Try it
Return every line of the data exactly as it appears.

_____

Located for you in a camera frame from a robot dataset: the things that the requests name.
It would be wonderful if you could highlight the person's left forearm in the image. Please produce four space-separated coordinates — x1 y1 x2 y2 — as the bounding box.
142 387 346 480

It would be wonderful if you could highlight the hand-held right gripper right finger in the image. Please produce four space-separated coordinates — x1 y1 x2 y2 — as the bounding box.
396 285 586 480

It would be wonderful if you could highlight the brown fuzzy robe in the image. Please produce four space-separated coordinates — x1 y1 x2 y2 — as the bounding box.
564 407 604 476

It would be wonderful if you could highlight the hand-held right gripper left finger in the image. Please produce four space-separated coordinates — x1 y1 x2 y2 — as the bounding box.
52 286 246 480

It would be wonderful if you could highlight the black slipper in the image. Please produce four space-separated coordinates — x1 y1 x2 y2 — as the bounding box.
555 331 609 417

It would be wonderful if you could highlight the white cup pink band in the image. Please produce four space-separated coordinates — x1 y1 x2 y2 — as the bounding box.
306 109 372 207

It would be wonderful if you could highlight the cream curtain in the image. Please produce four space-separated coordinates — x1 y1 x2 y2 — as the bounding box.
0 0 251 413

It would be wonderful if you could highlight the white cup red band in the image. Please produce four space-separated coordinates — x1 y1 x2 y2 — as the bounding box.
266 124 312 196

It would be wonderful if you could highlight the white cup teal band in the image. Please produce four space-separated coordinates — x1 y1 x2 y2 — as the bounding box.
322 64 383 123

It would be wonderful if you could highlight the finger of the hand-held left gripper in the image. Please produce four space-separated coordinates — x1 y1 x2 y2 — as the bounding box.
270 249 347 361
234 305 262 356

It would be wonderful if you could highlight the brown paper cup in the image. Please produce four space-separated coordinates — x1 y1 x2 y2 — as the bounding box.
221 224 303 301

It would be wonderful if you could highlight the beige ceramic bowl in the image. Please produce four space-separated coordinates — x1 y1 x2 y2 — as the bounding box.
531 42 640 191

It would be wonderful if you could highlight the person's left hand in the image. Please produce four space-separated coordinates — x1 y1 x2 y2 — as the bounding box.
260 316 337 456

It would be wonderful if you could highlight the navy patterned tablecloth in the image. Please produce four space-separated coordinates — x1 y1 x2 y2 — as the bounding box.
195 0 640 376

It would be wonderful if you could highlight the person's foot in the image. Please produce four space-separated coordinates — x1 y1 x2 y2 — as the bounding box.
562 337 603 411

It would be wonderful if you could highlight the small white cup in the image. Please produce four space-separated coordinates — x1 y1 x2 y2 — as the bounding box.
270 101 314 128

_____

The answer
Located for you in a camera frame from a robot dataset: the things that the requests name.
It would be wonderful if you could highlight the person's left forearm in the image. Please produce four space-separated coordinates — x1 y1 x2 y2 — as the bounding box.
142 387 346 480

It would be wonderful if you could highlight the hand-held right gripper right finger in the image. Please produce four space-separated coordinates — x1 y1 x2 y2 — as the bounding box.
396 285 586 480

It would be wonderful if you could highlight the brown fuzzy robe in the image. Please produce four space-separated coordinates — x1 y1 x2 y2 — as the bounding box.
564 407 604 476

It would be wonderful if you could highlight the hand-held right gripper left finger in the image. Please produce four space-separated coordinates — x1 y1 x2 y2 — as the bounding box.
52 286 246 480

It would be wonderful if you could highlight the black slipper in the image. Please produce four space-separated coordinates — x1 y1 x2 y2 — as the bounding box.
555 331 609 417

It would be wonderful if you could highlight the white cup pink band in the image. Please produce four space-separated coordinates — x1 y1 x2 y2 — as the bounding box.
306 109 372 207

It would be wonderful if you could highlight the cream curtain in the image. Please produce four space-separated coordinates — x1 y1 x2 y2 — as the bounding box.
0 0 251 413

It would be wonderful if you could highlight the white cup red band in the image. Please produce four space-separated coordinates — x1 y1 x2 y2 — as the bounding box.
266 124 312 196

It would be wonderful if you could highlight the white cup teal band in the image. Please produce four space-separated coordinates — x1 y1 x2 y2 — as the bounding box.
322 64 383 123

It would be wonderful if you could highlight the finger of the hand-held left gripper in the image. Please produce four space-separated coordinates — x1 y1 x2 y2 — as the bounding box.
270 249 347 361
234 305 262 356

It would be wonderful if you could highlight the brown paper cup in the image. Please produce four space-separated coordinates — x1 y1 x2 y2 — as the bounding box.
221 224 303 301

It would be wonderful if you could highlight the beige ceramic bowl in the image. Please produce four space-separated coordinates — x1 y1 x2 y2 — as the bounding box.
531 42 640 191

It would be wonderful if you could highlight the person's left hand in the image. Please produce four space-separated coordinates — x1 y1 x2 y2 — as the bounding box.
260 316 337 456

It would be wonderful if you could highlight the navy patterned tablecloth in the image. Please produce four space-separated coordinates — x1 y1 x2 y2 — as the bounding box.
195 0 640 376

It would be wonderful if you could highlight the person's foot in the image. Please produce four space-separated coordinates — x1 y1 x2 y2 — as the bounding box.
562 337 603 411

It would be wonderful if you could highlight the small white cup in the image. Please produce four space-separated coordinates — x1 y1 x2 y2 — as the bounding box.
270 101 314 128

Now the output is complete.